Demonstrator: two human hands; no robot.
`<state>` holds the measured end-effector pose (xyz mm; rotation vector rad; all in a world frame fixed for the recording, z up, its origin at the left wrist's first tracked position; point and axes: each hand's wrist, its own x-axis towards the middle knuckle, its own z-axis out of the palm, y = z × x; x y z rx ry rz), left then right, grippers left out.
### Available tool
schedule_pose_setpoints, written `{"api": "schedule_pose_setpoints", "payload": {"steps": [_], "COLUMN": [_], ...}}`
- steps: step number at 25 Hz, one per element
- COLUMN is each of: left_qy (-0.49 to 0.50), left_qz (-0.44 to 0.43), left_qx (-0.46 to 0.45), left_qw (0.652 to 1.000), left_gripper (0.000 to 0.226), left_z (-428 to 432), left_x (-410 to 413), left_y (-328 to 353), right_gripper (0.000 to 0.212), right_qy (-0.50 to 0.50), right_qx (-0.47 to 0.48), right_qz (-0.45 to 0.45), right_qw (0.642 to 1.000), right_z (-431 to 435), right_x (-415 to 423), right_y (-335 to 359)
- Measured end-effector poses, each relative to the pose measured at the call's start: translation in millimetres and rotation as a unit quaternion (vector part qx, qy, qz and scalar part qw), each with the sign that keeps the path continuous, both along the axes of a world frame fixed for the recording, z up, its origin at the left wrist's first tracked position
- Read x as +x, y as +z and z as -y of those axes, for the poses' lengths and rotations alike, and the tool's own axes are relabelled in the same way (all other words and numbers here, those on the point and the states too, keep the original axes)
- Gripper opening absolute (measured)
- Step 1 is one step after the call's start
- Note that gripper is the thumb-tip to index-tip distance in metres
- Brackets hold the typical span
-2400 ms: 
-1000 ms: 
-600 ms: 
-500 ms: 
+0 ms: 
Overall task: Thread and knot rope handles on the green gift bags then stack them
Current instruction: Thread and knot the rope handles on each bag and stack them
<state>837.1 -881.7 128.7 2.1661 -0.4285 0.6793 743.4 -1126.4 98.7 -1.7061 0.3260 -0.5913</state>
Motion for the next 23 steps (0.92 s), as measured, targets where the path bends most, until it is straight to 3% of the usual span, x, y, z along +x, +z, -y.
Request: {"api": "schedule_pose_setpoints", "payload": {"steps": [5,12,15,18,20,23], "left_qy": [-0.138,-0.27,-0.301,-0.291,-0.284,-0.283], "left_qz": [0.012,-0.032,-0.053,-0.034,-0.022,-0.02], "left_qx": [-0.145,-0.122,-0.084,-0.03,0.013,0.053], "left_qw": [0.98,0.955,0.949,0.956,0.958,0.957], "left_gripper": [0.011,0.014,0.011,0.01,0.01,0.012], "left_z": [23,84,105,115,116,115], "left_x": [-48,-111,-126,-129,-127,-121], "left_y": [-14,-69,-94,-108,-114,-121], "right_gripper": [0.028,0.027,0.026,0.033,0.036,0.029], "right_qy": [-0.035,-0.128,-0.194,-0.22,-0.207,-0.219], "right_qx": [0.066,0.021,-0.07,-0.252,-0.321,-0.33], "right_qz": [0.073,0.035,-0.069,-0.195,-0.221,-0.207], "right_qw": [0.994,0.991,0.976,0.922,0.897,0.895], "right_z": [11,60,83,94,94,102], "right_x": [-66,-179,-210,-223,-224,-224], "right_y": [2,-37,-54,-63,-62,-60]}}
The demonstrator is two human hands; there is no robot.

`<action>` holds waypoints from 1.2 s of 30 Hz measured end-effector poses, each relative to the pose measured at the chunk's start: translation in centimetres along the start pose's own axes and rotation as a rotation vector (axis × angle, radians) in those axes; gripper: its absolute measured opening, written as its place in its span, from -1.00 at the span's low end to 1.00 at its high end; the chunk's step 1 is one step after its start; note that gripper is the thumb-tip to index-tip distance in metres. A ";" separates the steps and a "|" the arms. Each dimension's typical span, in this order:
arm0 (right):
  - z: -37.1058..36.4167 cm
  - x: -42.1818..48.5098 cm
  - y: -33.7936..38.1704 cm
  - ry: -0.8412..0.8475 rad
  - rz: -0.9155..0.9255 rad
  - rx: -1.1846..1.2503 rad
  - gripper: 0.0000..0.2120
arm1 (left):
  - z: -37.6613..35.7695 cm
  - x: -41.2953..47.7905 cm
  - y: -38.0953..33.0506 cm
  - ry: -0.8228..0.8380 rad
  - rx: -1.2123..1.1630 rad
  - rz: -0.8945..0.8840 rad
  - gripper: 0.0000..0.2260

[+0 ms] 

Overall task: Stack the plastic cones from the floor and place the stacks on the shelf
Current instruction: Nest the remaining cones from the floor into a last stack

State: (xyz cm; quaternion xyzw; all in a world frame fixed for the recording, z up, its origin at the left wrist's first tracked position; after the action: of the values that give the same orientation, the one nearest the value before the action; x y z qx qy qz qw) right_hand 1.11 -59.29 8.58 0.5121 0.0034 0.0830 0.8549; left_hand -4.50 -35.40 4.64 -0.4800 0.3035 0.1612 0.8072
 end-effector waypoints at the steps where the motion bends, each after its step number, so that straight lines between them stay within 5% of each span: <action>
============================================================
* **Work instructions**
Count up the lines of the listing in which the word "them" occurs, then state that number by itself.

* **Response below**
3